On 9 October 2016, unidentified insurgents attacked three Burmese border posts along Myanmar's border with Bangladesh, starting a new armed conflict in northern Rakhine State. According to government officials in the border town of Maungdaw, the attackers looted several dozen firearms and ammunition from the border posts, and they also brandished knives and homemade slingshots that fired metal bolts. The attacks left nine border officers and "several insurgents" dead. On 11 October 2016, four Tatmadaw soldiers were killed on the third day of fighting. A newly emerging insurgent group, the Arakan Rohingya Salvation Army (ARSA), claimed responsibility for the attacks a week later.

During the early hours of 25 August 2017, ARSA insurgents launched coordinated attacks on 24 police posts and the 552nd Light Infantry Battalion army base, killing a dozen people. In response, the Tatmadaw launched "clearance operations" in northern Rakhine State, which critics argued targeted Rohingya civilians rather than insurgents. Following the violence, 200,000 civilians remained trapped in the region without adequate access to markets, livelihoods, services and medical care.

=== Shan State ===
The Shan people are the largest ethnic group in Shan State and the second largest in Myanmar. They were one of several ethnic groups consulted by Aung San during negotiations leading up to the Panglong Agreement, which gave the Shan leaders the option to split from Myanmar a decade after independence if they were unsatisfied with the central government. This was, however, not honoured by the post-independence government following Aung San's assassination.

Frustrated by a decade of fruitless negotiations, a group of 39 Shan led by Saw Yanda (a Shan from Yunnan, China; also known as Chao Noi, Sao Noi, and Saw Yanna) formed an armed resistance movement on 21 May 1958. It became known as the Noom Suk Harn (or Noom Seik Harn), meaning "brave young warriors". In 1960, the movement suffered an internal split between the "rough and uneducated" Saw Yanda and a group of young intellectuals, and the latter subsequently formed the Shan State Independence Army (SSIA). Aside from the remnants of the Noom Suk Harn and the SSIA, there was also the Shan National United Front (SNUF), which operated primarily in southern Shan State. The SSIA, the SNUF, and the Kokang Force (a local army consisting of Kokang Chinese) agreed to merge into the Shan State Army (SSA) in 1964. Sao Nang Hearn Kham, the Mahadevi (queen consort) of Yawnghwe, was elected chairperson of its political wing, the Shan State War Council (SSWC). The SSWC was replaced by the Shan State Progress Party (SSPP) on 16 August 1971.

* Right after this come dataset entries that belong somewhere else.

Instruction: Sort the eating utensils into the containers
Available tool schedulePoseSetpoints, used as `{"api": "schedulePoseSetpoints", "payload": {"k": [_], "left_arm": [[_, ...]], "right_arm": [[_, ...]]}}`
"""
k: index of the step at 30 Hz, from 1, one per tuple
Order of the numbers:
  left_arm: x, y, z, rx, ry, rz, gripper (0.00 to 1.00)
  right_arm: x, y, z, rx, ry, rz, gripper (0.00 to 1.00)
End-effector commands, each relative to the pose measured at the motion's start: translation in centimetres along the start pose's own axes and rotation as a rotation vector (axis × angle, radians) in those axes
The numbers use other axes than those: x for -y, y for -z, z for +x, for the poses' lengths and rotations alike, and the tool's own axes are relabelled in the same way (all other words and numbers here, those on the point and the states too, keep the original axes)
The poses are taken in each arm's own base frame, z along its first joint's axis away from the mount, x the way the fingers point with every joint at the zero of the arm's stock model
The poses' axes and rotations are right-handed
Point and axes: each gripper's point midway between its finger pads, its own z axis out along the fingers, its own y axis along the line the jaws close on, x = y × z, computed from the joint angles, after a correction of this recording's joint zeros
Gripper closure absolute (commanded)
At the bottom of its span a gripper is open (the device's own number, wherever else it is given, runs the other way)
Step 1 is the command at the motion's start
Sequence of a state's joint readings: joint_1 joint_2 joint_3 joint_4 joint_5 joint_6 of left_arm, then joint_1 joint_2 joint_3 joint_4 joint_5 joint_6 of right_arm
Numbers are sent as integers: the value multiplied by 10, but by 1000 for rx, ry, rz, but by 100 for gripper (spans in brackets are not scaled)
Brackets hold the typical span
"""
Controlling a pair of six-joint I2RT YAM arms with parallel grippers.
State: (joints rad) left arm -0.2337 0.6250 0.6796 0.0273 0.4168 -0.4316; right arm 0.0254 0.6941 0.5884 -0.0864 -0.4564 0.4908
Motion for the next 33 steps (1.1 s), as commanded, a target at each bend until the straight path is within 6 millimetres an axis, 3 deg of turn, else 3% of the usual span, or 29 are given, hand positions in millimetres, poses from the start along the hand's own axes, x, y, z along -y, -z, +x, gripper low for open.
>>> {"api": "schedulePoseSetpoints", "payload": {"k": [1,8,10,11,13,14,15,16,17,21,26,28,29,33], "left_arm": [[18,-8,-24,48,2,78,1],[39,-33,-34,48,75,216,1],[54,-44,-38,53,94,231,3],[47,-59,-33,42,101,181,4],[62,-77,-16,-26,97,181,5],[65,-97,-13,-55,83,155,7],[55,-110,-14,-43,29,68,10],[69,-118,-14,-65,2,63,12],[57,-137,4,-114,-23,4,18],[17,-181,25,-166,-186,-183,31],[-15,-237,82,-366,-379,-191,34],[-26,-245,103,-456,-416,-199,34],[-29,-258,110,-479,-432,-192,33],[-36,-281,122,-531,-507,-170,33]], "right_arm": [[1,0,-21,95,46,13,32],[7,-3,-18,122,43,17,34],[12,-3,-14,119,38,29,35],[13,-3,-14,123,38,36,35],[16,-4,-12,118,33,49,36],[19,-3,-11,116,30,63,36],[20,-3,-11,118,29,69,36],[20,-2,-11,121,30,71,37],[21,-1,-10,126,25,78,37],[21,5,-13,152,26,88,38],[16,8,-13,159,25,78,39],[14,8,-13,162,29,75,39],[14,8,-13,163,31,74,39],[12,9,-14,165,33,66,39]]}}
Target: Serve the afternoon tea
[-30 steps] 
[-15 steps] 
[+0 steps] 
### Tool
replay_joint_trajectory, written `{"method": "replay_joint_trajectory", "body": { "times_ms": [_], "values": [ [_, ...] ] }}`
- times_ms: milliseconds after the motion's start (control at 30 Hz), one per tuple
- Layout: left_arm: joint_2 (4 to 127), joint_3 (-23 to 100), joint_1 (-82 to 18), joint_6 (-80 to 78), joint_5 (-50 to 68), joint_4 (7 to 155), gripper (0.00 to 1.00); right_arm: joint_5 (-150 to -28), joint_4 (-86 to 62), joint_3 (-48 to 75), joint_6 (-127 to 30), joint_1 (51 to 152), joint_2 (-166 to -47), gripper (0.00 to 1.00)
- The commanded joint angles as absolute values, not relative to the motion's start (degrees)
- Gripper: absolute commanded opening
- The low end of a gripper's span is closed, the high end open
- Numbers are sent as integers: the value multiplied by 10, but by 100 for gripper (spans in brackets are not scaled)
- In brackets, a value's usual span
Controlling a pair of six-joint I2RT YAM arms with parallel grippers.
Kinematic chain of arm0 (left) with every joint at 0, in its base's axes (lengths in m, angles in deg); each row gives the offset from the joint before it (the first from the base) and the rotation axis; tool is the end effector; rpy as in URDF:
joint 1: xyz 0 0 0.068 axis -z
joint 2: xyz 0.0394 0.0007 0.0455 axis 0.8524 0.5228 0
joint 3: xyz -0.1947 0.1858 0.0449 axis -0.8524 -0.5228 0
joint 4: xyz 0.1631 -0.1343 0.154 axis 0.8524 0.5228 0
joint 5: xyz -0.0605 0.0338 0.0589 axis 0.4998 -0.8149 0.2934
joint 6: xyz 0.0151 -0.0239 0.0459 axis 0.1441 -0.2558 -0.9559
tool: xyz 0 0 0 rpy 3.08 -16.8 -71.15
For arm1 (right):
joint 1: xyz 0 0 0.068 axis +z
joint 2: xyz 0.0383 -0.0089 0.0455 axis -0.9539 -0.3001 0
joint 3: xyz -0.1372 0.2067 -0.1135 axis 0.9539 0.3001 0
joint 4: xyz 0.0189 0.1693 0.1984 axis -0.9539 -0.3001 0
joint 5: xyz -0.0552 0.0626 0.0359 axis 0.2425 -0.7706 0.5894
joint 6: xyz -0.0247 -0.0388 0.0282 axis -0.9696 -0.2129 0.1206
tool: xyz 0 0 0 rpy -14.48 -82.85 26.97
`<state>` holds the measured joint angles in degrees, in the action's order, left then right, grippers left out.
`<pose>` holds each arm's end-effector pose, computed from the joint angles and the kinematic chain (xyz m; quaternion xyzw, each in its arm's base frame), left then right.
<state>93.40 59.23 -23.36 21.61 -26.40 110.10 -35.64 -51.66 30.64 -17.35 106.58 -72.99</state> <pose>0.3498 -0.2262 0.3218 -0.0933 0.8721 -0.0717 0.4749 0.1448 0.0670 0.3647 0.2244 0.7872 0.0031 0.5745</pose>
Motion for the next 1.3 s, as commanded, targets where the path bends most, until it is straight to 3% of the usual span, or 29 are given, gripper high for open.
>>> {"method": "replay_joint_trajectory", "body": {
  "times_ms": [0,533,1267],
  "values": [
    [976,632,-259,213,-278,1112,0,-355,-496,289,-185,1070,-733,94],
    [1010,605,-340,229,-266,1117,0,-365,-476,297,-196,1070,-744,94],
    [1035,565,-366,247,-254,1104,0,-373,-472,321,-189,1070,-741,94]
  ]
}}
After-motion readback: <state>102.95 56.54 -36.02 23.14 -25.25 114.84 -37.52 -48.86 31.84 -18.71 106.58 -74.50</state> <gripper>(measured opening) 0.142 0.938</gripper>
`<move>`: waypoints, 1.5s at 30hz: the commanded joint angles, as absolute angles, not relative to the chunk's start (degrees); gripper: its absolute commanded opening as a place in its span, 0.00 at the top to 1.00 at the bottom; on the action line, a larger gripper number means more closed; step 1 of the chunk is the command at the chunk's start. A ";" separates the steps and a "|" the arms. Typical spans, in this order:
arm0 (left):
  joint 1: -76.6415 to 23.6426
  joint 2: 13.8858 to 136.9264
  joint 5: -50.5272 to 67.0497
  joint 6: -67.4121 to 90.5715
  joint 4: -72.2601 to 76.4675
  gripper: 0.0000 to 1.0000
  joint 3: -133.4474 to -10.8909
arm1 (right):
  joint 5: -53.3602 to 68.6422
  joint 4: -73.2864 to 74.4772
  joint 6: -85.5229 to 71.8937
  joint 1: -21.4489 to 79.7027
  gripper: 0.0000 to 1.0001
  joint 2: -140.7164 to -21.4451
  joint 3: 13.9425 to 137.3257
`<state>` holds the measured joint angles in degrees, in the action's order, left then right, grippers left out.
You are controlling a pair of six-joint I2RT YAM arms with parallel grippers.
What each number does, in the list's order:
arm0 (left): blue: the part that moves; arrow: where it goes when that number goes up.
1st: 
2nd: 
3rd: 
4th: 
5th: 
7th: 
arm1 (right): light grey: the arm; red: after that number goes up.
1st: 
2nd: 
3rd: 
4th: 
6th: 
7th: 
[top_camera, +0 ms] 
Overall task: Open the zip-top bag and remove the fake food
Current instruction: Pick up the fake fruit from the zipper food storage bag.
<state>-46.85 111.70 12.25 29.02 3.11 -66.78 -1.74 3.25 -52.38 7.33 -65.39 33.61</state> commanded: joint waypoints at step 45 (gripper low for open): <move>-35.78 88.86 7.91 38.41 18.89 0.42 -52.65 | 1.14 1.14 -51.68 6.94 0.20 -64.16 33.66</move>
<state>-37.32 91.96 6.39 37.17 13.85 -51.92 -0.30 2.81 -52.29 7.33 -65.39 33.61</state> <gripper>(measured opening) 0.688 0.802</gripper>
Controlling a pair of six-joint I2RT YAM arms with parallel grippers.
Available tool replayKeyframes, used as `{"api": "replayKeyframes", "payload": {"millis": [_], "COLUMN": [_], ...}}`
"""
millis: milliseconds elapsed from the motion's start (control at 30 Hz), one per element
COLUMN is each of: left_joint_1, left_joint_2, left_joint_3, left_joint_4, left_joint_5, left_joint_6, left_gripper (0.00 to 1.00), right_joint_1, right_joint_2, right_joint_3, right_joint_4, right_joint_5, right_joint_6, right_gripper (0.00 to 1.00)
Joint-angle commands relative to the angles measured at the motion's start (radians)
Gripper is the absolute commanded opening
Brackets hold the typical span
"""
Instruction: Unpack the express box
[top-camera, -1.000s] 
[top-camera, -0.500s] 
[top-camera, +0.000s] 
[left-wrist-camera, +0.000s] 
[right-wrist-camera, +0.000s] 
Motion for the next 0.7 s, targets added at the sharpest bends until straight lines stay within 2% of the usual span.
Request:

In northern Shan State, the SSA came into conflict with the Communist Party of Burma (CPB), which had long been active along Burma's border with China. During the 1960s, the Burma Army began the Ka Kew Ye (KKY) program, which recruited ethnic armies to combat communist insurgents, and in return, they would be permitted to engage in cross-border trade on their own terms. This led to many units of the SSA defecting to the KKY militias. The SSA also worked with opium warlords such as Lo Hsing Han and Khun Sa. Internal divisions resulted in the SSA fracturing into many factions, and it collapsed in mid-1976. The SSPP later formed the pro-communist Shan State Army – North (SSA-N) to continue the insurgency. After the CPB suffered an internal mutiny and collapsed in April 1989, the SSA-N signed a ceasefire agreement with the government in exchange for autonomy over the areas it controlled (officially called "Special Region 3 of Shan State"). A splinter group led by Sai Leun which broke away from the CPB at the same time established the National Democratic Alliance Army (NDAA), which controls the Mong La area (Special Region 4) of Shan State.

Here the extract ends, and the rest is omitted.